**Your instructions:**
Return exactly the span of lines in the following data that opens with the line containing "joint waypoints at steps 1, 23" and closes with the line containing "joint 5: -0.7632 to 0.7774". Include nothing else.

=== Section Start ===

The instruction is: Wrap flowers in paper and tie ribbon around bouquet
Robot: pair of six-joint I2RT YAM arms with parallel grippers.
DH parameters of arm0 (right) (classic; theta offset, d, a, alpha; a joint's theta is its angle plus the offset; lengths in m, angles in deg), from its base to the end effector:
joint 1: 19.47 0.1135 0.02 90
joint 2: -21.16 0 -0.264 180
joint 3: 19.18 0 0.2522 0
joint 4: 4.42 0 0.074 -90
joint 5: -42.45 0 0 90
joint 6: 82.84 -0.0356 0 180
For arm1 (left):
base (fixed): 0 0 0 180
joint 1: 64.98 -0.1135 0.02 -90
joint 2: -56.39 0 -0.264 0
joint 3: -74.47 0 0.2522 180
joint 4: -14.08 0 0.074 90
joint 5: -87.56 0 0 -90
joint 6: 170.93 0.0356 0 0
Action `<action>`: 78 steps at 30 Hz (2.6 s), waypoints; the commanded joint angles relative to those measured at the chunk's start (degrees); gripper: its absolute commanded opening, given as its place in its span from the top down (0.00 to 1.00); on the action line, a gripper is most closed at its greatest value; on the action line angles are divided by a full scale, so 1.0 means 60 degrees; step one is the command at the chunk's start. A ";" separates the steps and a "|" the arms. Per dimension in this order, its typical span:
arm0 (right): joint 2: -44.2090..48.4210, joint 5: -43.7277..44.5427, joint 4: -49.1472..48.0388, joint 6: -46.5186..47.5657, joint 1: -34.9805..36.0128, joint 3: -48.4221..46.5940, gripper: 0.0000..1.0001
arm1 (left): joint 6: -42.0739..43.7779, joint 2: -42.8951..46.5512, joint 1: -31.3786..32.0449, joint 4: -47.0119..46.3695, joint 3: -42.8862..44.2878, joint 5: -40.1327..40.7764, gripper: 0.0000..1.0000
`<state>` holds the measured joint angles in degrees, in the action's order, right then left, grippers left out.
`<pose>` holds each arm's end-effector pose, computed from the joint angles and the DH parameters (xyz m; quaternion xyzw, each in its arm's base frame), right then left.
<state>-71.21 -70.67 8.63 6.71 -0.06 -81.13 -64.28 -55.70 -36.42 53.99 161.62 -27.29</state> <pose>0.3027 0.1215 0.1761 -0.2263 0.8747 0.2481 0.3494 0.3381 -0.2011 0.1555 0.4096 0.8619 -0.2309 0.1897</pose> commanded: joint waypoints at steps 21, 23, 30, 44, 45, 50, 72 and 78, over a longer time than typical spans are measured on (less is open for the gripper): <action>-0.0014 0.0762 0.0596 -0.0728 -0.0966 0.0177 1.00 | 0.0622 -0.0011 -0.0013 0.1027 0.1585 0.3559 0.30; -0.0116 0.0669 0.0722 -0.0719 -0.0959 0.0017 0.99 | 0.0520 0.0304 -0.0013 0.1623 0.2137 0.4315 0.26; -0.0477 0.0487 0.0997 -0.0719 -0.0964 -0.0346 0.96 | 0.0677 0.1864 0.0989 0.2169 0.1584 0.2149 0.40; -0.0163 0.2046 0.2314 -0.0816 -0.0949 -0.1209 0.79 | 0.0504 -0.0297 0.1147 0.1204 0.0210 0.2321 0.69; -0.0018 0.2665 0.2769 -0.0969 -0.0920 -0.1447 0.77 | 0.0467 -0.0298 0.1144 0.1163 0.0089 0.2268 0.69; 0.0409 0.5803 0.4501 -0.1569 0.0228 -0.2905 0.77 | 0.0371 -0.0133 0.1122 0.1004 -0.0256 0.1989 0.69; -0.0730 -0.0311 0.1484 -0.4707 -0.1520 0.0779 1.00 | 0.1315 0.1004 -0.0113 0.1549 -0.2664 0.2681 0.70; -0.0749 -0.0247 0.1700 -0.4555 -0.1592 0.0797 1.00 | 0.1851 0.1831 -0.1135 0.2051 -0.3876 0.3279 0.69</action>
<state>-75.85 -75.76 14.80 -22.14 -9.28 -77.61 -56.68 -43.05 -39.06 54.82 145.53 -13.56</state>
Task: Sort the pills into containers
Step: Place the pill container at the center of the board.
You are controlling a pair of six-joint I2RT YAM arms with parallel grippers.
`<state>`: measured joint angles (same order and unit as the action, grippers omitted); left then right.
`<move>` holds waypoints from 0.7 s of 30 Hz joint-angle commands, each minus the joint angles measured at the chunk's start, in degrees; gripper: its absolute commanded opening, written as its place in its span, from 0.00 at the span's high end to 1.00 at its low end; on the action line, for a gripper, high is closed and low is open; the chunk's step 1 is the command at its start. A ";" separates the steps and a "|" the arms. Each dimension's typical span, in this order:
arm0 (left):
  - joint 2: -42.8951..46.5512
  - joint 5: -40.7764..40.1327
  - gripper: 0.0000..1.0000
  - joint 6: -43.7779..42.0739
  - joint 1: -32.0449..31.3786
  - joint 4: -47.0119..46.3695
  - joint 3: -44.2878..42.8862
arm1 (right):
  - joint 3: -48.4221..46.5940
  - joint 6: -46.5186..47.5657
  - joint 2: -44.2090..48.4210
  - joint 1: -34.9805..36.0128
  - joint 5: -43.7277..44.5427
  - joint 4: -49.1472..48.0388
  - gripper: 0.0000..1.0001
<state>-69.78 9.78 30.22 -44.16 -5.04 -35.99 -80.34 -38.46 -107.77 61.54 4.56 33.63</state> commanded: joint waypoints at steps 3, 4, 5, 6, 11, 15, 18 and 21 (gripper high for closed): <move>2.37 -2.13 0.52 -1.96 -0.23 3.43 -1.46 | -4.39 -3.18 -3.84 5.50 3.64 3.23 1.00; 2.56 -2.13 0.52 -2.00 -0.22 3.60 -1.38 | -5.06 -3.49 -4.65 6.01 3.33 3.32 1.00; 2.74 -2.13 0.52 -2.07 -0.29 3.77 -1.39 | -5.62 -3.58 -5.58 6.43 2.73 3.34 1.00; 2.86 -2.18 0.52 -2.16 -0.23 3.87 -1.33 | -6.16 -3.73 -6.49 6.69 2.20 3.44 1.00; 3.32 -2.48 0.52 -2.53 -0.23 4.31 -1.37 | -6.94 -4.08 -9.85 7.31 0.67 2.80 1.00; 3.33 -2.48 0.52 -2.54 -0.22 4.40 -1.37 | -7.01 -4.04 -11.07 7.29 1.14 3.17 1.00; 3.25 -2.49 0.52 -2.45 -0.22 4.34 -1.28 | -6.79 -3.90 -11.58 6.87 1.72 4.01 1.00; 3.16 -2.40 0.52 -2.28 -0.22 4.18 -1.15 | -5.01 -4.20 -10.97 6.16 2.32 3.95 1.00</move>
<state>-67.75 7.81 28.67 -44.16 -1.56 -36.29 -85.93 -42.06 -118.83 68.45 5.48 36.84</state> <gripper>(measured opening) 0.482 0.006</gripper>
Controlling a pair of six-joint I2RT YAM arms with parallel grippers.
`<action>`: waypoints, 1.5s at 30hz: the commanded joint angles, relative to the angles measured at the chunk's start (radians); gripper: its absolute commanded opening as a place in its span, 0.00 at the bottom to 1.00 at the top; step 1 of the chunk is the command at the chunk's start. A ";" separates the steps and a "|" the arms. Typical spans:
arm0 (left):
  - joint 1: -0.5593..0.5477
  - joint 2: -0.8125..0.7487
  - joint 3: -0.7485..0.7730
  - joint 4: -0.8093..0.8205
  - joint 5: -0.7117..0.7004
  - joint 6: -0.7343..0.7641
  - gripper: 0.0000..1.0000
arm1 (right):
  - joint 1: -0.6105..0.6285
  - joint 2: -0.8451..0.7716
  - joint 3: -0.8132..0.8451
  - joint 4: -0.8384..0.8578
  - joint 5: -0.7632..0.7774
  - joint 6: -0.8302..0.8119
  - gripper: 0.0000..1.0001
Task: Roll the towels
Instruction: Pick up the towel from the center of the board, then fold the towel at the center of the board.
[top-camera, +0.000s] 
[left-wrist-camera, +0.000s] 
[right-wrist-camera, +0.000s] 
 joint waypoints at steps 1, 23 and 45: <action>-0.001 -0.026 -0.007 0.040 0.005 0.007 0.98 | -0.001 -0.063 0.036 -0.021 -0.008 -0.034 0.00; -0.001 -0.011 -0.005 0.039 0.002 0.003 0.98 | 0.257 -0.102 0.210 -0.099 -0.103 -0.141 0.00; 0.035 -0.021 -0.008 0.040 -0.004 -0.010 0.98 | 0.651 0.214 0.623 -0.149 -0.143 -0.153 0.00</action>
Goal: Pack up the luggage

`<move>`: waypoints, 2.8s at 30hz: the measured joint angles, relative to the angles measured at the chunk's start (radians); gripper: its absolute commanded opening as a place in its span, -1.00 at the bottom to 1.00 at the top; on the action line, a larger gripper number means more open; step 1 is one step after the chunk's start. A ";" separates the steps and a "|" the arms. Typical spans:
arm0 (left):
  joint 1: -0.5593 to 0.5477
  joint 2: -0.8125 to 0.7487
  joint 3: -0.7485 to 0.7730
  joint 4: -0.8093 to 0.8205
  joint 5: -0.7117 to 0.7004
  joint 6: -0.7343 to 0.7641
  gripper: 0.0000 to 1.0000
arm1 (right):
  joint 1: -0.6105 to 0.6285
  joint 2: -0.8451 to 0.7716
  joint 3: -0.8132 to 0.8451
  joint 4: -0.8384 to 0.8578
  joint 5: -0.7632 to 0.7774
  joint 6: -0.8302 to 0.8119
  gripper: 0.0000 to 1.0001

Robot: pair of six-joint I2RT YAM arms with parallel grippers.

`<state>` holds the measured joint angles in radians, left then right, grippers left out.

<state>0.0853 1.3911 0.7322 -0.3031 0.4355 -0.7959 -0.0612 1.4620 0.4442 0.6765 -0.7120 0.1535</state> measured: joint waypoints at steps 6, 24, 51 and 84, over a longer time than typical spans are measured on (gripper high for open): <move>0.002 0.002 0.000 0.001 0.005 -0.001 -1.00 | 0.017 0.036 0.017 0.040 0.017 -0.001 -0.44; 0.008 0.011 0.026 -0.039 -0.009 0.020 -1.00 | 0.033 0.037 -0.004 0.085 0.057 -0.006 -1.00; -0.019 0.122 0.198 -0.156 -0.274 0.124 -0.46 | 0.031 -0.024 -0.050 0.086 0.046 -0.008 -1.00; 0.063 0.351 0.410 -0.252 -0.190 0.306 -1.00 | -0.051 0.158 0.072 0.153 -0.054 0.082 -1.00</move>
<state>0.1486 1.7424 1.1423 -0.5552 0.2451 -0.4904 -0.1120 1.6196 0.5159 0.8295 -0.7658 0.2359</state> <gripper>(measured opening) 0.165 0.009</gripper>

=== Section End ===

**Reply:**
 joint waypoints at steps 1, 23 and 45: <action>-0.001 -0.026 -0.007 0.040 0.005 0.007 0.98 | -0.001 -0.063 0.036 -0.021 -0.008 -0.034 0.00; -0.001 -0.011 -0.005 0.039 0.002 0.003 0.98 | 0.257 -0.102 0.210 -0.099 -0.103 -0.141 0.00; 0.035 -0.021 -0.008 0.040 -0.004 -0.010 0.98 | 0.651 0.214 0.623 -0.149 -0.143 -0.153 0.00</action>
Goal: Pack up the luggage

`<move>`: waypoints, 2.8s at 30hz: the measured joint angles, relative to the angles measured at the chunk's start (radians); gripper: its absolute commanded opening as a place in its span, -1.00 at the bottom to 1.00 at the top; on the action line, a larger gripper number means more open; step 1 is one step after the chunk's start. A ";" separates the steps and a "|" the arms. Typical spans:
arm0 (left):
  joint 1: -0.5593 to 0.5477
  joint 2: -0.8125 to 0.7487
  joint 3: -0.7485 to 0.7730
  joint 4: -0.8093 to 0.8205
  joint 5: -0.7117 to 0.7004
  joint 6: -0.7343 to 0.7641
  gripper: 0.0000 to 1.0000
arm1 (right):
  joint 1: -0.6105 to 0.6285
  joint 2: -0.8451 to 0.7716
  joint 3: -0.8132 to 0.8451
  joint 4: -0.8384 to 0.8578
  joint 5: -0.7632 to 0.7774

The complete answer has been given.